Por Elizabeth Arboleda Guzmán*
transición socioecológica, uno de esos términos que aleja a los ciudadanos del conocimiento académico, amerita ser defendido para Medellín. Por todas partes escuchamos el término sostenibilidad: el mercado, los medios de comunicación, el Gobierno, quienes además de utilizarlo con diferentes fines, implican un tono de “ahora o nunca”.
Pareciera que estamos en la disyuntiva ética de volver a la Edad de Piedra o seguir consumiendo el planeta completo hasta que él mismo resuelva el problema. Pero el asunto no es fácil de resolver, más allá de simplificarlo a los intereses económicos de las grandes industrias de todos los sectores y que motivan por los diferentes medios consumos desmedidos. La realidad es que las sociedades occidentales hemos construidos un modo de habitar este planeta, de relacionarnos con los otros, de representarnos a nosotros mismos a partir de objetos, y por ende, de prácticas de consumo. El trasporte, los electrodomésticos, los elementos de comunicación portables, sostienen nuestras relaciones cotidianas y, por ende, vitales. La sostenibilidad tiene un imperativo, disminuir el consumo de energía de todo tipo, pero como nuestros modos de vida implican la imposibilidad de hacerlo de raíz, se propone la transición socioecológica como fase reflexiva de la sociedad sobre su propio modelo ecológico, lo que podemos entender básicamente como la relación con el entorno, y establecer a partir de esta reflexión qué necesitamos cambiar y cómo lograr ese cambio. La transición socioecológica, si bien obedece a retos globales, es ante todo un reto local.

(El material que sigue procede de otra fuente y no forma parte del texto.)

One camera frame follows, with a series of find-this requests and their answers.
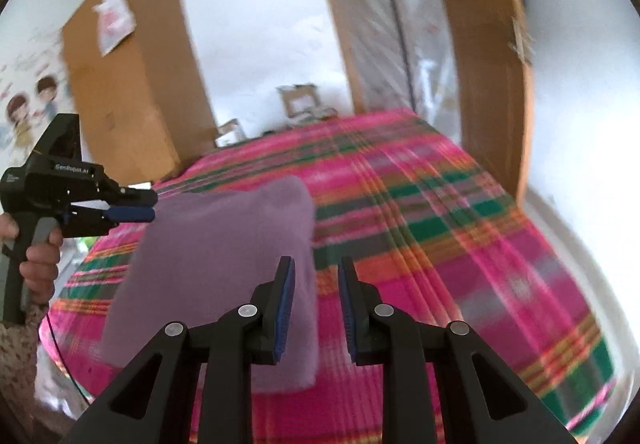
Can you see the brass door lock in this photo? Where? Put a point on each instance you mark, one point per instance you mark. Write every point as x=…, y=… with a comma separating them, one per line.
x=521, y=43

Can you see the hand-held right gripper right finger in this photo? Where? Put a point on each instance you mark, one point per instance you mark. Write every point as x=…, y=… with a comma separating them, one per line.
x=347, y=314

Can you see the person's left forearm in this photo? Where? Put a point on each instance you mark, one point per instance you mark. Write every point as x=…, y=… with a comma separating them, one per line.
x=15, y=354

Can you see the grey plastic parcels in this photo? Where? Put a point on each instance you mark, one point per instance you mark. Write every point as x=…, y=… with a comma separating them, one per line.
x=315, y=115

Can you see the brown cardboard box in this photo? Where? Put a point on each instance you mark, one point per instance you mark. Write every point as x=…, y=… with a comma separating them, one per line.
x=299, y=100

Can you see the small white box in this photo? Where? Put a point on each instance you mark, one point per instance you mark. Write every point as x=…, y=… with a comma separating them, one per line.
x=230, y=134

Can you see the wooden wardrobe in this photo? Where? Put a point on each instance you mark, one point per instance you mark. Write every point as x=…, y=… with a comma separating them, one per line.
x=140, y=99

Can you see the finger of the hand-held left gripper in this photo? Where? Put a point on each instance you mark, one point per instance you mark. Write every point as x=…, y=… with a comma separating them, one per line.
x=132, y=197
x=130, y=215

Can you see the person's left hand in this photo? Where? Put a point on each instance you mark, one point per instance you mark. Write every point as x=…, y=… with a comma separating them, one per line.
x=42, y=269

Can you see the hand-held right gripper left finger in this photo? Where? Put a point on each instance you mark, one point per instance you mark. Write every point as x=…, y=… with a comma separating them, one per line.
x=284, y=309

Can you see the door frame with plastic curtain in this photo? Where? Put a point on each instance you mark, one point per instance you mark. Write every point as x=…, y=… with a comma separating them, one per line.
x=390, y=24

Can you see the plaid bed sheet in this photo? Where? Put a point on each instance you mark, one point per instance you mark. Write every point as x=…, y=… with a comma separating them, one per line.
x=425, y=249

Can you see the wooden door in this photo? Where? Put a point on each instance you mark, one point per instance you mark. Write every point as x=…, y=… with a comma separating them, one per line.
x=490, y=74

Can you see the cartoon wall poster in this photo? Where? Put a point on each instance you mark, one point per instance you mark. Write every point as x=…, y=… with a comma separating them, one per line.
x=25, y=109

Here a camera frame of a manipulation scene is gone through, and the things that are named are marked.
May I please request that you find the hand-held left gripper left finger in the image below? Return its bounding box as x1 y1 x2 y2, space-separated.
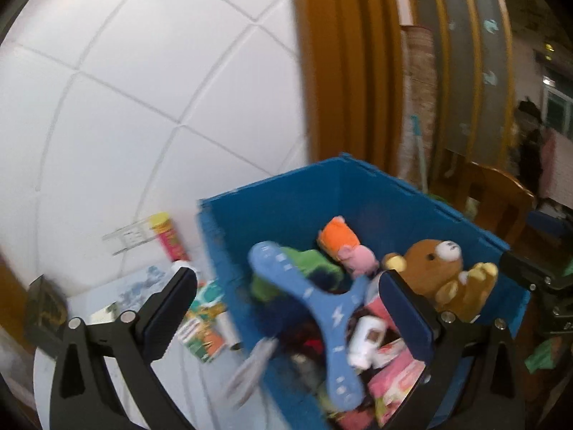
49 266 198 430

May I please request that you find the green cloth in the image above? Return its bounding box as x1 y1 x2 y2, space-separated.
525 339 562 373

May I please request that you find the teal mop handle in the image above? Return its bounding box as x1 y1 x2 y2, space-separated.
409 114 433 193

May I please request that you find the pink pig plush orange dress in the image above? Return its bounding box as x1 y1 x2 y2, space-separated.
318 216 379 276

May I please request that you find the brown bear plush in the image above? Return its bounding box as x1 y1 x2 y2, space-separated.
382 239 499 323

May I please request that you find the pink green wipes pack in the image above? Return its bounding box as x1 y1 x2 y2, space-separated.
367 338 426 426

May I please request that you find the teal wipes pack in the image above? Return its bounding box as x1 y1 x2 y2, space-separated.
188 280 227 319

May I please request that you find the white boxy toy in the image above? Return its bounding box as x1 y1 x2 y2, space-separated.
347 316 388 370

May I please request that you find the green printed box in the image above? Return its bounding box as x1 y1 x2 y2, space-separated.
177 309 227 363

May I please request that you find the rolled carpet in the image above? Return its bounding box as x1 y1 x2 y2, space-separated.
400 24 439 184

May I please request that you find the blue plastic crate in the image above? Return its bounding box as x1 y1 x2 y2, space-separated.
197 152 531 430

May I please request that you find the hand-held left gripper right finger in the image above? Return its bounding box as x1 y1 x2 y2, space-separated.
378 269 524 430

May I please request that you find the wooden chair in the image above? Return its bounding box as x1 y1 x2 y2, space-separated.
457 161 538 245

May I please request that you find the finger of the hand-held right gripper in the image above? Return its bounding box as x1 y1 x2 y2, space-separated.
500 251 573 294

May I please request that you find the green plush toy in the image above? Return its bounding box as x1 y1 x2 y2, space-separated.
250 246 343 301

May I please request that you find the pink hanging cloth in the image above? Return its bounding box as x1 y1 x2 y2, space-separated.
539 130 573 202

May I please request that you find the blue boomerang toy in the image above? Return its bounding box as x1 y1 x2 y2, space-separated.
247 241 372 410

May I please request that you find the white wall socket panel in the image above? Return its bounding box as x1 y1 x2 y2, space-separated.
102 220 155 254

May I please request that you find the wooden framed patterned door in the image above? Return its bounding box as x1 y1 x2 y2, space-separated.
412 0 515 162

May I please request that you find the small white toy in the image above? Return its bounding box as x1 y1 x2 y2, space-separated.
171 259 198 278

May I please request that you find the black box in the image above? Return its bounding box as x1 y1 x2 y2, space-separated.
24 275 68 343

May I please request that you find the pink yellow chips can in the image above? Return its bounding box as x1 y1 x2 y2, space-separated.
150 212 192 263

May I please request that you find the floral blue tablecloth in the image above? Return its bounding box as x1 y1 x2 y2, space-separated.
31 262 269 430

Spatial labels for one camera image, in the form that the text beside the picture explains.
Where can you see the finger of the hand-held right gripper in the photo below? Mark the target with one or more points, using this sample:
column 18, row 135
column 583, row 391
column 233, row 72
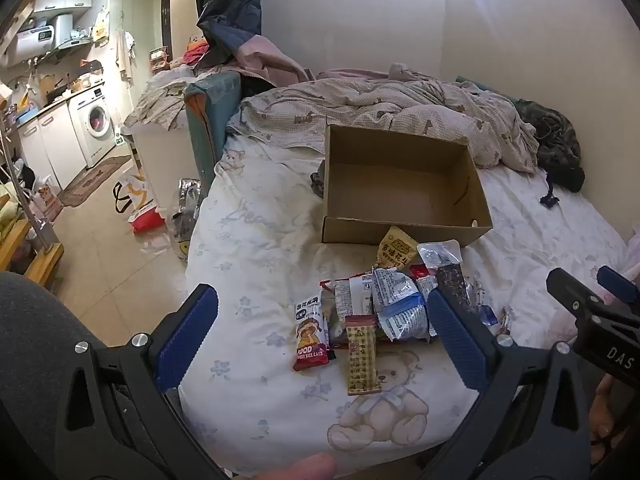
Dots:
column 570, row 290
column 620, row 282

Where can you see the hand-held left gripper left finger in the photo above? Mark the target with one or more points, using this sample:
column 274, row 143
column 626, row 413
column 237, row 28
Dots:
column 187, row 335

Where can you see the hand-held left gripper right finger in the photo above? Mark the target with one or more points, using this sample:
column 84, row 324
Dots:
column 457, row 340

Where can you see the dark brown bar packet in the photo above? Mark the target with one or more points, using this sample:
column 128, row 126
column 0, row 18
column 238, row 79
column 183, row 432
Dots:
column 452, row 282

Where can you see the blue white cracker packet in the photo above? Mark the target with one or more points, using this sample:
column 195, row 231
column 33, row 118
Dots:
column 400, row 305

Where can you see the clear plastic snack packet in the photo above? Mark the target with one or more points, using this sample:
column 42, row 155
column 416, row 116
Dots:
column 440, row 255

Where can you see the tan patterned bar packet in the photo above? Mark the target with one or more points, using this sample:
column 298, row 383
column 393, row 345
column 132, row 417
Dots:
column 362, row 360

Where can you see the small yellow peanut packet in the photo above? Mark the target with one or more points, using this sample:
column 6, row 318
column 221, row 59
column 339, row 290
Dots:
column 395, row 250

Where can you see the red white snack packet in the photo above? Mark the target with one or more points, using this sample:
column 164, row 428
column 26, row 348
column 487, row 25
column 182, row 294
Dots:
column 350, row 292

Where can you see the red rice cake packet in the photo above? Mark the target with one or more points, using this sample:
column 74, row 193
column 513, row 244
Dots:
column 312, row 340

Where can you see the brown cardboard box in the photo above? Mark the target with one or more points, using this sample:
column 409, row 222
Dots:
column 400, row 180

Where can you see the person's right hand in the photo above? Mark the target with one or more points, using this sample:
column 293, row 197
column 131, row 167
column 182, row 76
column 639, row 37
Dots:
column 605, row 410

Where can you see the person's left hand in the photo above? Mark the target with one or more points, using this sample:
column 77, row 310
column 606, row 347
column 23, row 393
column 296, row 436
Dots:
column 295, row 467

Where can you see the pale pink blanket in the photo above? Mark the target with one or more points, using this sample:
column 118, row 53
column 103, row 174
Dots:
column 562, row 327

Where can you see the small blue wrapped candy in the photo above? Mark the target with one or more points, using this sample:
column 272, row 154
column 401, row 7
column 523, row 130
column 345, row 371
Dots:
column 488, row 317

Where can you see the small red wrapped candy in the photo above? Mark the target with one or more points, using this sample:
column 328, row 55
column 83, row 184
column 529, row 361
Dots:
column 504, row 322

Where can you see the white bear print bed sheet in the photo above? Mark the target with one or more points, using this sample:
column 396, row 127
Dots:
column 260, row 240

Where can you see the silver foil bag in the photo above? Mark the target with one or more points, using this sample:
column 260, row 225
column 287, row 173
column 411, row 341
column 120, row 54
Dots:
column 186, row 215

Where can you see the red paper bag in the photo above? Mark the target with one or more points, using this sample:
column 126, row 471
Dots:
column 146, row 221

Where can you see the white yellow shopping bag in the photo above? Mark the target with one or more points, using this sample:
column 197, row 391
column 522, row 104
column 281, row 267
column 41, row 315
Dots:
column 132, row 192

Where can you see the camouflage jacket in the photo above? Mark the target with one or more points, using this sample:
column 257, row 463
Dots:
column 555, row 135

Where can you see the wooden rack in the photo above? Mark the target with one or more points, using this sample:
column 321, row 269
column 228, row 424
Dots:
column 35, row 255

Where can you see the brown patterned rug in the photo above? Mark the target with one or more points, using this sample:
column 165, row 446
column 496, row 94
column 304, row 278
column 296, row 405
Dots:
column 95, row 180

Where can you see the dark grey sock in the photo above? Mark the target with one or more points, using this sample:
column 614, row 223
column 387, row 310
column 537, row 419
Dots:
column 318, row 182

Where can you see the teal sofa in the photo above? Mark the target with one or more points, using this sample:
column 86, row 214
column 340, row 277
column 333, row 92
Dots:
column 210, row 110

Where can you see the white washing machine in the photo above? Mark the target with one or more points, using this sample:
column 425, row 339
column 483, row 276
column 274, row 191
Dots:
column 95, row 125

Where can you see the white kitchen cabinet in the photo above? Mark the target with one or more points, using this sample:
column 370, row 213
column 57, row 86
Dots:
column 50, row 145

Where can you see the bear print duvet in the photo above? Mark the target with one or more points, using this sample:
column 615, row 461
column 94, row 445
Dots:
column 400, row 105

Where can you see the pink cloth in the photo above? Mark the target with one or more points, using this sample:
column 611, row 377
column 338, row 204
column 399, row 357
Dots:
column 265, row 57

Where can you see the white water heater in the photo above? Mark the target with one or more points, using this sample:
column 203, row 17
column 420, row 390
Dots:
column 32, row 42

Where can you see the black plastic bag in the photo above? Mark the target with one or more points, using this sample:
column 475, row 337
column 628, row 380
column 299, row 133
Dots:
column 230, row 5

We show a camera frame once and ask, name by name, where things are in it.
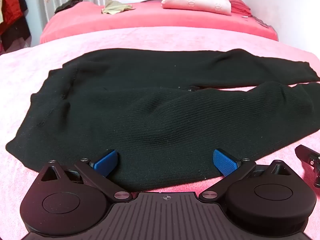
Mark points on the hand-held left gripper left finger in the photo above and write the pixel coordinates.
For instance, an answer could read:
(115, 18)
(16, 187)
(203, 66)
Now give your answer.
(106, 163)

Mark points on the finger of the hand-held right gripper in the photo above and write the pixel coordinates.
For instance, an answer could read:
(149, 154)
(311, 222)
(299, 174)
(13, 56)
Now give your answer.
(306, 153)

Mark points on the red hanging jacket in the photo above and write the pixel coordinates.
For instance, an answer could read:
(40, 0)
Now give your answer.
(11, 7)

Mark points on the beige crumpled cloth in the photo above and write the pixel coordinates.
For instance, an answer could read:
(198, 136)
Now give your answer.
(116, 8)

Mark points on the folded red blanket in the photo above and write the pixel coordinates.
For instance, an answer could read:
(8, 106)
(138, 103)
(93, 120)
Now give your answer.
(238, 5)

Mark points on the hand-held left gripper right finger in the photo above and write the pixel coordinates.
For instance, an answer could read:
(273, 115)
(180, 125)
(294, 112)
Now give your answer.
(225, 162)

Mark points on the black knit pants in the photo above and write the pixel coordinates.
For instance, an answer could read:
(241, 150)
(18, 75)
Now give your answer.
(150, 120)

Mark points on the bed with red cover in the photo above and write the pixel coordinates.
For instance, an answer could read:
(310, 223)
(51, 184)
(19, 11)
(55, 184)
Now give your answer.
(140, 17)

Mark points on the dark crumpled cloth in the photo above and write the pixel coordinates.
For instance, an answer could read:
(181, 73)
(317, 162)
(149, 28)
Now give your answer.
(67, 5)

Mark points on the pink fleece blanket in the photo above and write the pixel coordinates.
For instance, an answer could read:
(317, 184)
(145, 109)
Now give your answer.
(32, 75)

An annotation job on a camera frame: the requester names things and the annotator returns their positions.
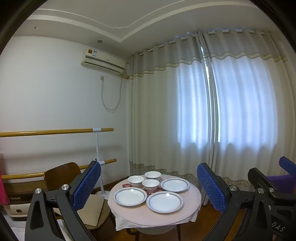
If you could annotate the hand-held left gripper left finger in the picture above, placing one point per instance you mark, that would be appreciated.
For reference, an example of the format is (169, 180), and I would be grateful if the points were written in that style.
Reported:
(87, 185)

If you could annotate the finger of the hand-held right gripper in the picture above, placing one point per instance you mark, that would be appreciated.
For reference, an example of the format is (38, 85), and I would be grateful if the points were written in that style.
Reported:
(285, 164)
(263, 180)

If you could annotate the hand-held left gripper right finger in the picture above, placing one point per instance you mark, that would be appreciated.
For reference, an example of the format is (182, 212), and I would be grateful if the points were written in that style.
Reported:
(211, 187)

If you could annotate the white plate with grey rim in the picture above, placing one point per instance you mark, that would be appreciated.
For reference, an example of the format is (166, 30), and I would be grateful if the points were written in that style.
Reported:
(175, 184)
(130, 196)
(165, 201)

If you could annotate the white bowl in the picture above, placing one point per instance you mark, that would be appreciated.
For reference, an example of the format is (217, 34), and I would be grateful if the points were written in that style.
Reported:
(150, 184)
(136, 179)
(152, 174)

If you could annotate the purple covered sofa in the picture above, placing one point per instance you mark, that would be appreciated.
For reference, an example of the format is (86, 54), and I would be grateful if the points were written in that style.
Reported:
(282, 182)

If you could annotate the brown wooden chair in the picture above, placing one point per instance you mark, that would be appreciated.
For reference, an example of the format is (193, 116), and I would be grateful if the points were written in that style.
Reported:
(60, 173)

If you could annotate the white tablecloth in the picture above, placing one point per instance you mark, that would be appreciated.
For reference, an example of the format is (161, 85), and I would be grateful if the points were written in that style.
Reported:
(122, 223)

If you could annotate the round table pink cloth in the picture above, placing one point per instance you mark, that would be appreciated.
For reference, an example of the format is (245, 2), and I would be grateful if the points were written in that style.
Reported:
(138, 215)

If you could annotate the dark wooden cabinet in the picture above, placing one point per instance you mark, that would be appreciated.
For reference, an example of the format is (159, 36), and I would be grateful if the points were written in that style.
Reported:
(23, 190)

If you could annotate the cream curtain with lace trim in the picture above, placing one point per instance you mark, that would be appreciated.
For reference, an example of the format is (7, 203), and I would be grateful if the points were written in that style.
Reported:
(161, 115)
(249, 104)

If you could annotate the round table with dark legs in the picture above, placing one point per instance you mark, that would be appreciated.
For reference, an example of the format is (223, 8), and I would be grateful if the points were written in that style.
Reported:
(152, 231)

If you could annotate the beige storage box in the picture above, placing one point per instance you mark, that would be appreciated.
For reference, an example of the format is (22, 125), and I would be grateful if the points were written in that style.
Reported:
(16, 208)

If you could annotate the pink hanging cloth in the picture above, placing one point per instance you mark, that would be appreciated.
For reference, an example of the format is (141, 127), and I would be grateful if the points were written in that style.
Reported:
(3, 190)

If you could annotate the beige air conditioner pipe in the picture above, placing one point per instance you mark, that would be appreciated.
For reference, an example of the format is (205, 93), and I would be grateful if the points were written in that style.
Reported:
(127, 77)

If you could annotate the short wooden barre rail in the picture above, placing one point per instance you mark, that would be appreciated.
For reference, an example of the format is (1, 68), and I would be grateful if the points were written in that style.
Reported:
(23, 175)

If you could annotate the long wooden barre rail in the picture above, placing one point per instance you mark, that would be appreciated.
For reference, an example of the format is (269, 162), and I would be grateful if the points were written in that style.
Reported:
(46, 132)

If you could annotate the white wall air conditioner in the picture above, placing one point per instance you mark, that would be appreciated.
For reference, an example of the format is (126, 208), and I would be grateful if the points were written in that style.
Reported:
(101, 60)

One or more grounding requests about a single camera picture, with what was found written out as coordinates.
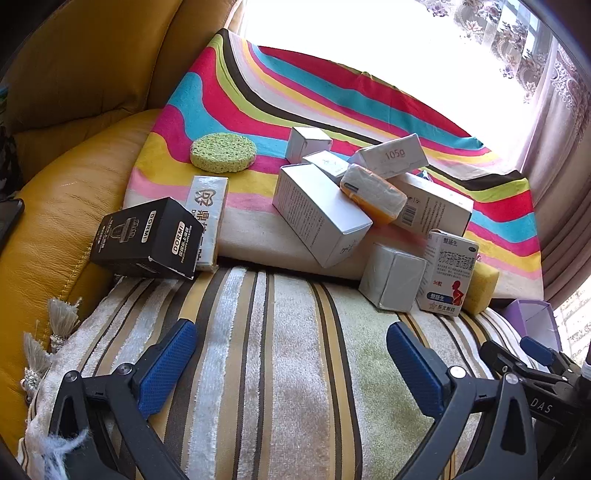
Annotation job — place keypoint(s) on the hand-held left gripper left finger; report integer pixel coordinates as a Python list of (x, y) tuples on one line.
[(166, 364)]

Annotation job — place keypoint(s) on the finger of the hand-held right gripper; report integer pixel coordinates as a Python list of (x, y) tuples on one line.
[(538, 349), (501, 357)]

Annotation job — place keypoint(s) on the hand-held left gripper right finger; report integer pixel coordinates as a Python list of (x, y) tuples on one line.
[(415, 364)]

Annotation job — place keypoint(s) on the purple cardboard box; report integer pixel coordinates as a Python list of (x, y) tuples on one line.
[(531, 321)]

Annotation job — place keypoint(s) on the yellow sponge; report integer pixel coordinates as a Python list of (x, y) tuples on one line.
[(482, 288)]

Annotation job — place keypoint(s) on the white cube box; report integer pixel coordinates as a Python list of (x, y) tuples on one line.
[(392, 277)]

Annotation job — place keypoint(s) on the white box with red figure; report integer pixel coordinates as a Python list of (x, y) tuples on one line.
[(445, 272)]

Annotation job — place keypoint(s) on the black box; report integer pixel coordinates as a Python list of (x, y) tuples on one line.
[(138, 240)]

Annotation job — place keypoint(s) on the long white logo box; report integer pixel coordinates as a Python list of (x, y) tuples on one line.
[(207, 217)]

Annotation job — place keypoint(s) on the long white medicine box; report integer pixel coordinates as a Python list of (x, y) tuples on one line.
[(438, 207)]

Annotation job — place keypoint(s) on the orange soap bar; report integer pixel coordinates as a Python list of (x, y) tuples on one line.
[(374, 194)]

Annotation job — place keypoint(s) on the large white box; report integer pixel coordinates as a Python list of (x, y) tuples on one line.
[(318, 207)]

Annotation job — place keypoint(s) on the white box with pink print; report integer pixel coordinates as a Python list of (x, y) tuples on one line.
[(392, 154)]

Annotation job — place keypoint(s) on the green round sponge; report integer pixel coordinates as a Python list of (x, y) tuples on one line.
[(224, 154)]

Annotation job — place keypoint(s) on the small white box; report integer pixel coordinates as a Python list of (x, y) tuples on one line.
[(304, 143), (330, 164)]

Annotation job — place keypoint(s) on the grey tassels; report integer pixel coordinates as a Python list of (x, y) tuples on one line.
[(60, 318)]

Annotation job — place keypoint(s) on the striped velvet cushion cover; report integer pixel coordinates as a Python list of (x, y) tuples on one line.
[(286, 369)]

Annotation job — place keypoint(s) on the pink curtain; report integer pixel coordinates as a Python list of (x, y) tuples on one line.
[(558, 184)]

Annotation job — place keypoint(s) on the black phone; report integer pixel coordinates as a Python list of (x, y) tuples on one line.
[(9, 221)]

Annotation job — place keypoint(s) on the yellow leather sofa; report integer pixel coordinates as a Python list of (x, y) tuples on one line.
[(69, 92)]

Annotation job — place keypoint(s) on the colourful striped cloth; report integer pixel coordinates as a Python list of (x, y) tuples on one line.
[(277, 92)]

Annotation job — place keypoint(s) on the lace curtain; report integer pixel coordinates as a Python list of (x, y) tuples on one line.
[(508, 37)]

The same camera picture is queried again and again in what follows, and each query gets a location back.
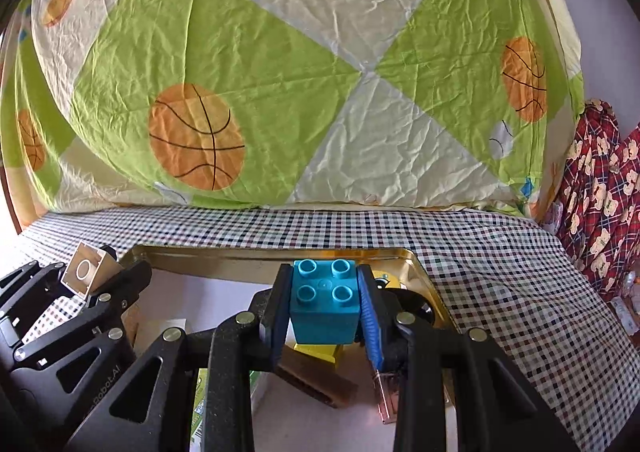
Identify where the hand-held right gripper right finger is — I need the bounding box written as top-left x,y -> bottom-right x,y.
356,263 -> 583,452

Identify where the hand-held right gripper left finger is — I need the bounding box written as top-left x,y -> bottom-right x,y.
65,264 -> 293,452

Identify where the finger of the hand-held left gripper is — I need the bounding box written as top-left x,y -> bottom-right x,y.
12,259 -> 153,365
0,259 -> 71,333

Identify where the teal toy brick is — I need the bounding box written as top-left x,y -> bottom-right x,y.
289,259 -> 362,347

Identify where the yellow smiley toy brick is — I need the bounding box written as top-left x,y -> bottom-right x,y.
372,272 -> 401,293

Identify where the black and white toy brick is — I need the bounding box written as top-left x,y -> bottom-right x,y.
62,241 -> 121,295

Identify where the yellow rectangular block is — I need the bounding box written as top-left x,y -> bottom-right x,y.
292,343 -> 346,370

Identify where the brown comb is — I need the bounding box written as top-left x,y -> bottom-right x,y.
277,349 -> 360,408

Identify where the brown rubber-banded block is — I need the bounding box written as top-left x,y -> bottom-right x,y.
372,367 -> 401,425

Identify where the golden tin box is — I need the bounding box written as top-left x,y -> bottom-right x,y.
117,244 -> 461,452

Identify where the clear box with green label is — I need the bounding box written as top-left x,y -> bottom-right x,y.
192,367 -> 273,452

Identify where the white paper lining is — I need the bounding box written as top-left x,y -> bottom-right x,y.
135,268 -> 456,452

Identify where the checkered tablecloth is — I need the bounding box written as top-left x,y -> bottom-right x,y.
10,204 -> 640,452

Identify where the clear plastic bag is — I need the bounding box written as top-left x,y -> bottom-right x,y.
612,272 -> 640,328

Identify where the red bear printed cloth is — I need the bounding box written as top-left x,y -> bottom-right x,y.
552,99 -> 640,303

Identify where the basketball printed blanket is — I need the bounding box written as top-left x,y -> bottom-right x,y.
0,0 -> 586,228

En Medellín, esta fase, pendiente en lo fundamental, nos ha dejado al desnudo en nuestras debilidades. Como sociedad le hemos hecho el quite a la reflexión, y amparados en la premura del gobierno actual por aprobar el Plan de Desarrollo, hemos dejado de lado una discusión que en este contexto de cambio acelerado no da espera.
Nuestras fórmulas para la sostenibilidad dan cuenta de una búsqueda de emulación a los países industrializados, mismos que tienen un papel diferente en este proceso por ser los grandes emisores y responsables de la deforestación y presión sobre la diversidad, lo cual no quita nuestra parte de responsabilidad, obviamente; pero, sobre todo, tenemos unas capacidades y recursos diferentes, que son los que realmente deben definir cómo abordar el lugar que nos corresponde en este proceso: la adaptación. Adaptación sí, porque somos profundamente frágiles a las amenazas de diferentes orígenes, actuales y futuras. Nuestra transición, por lo menos su discusión, la debe definir entonces nuestras debilidades y capacidades, no podemos esperar que la sostenibilidad se logre por cambiar a carros eléctricos y paneles solares cuando importamos el 97 % de nuestros alimentos y otro tanto de nuestra ropa, sin hablar del agua, todo ello con una enorme huella de carbono.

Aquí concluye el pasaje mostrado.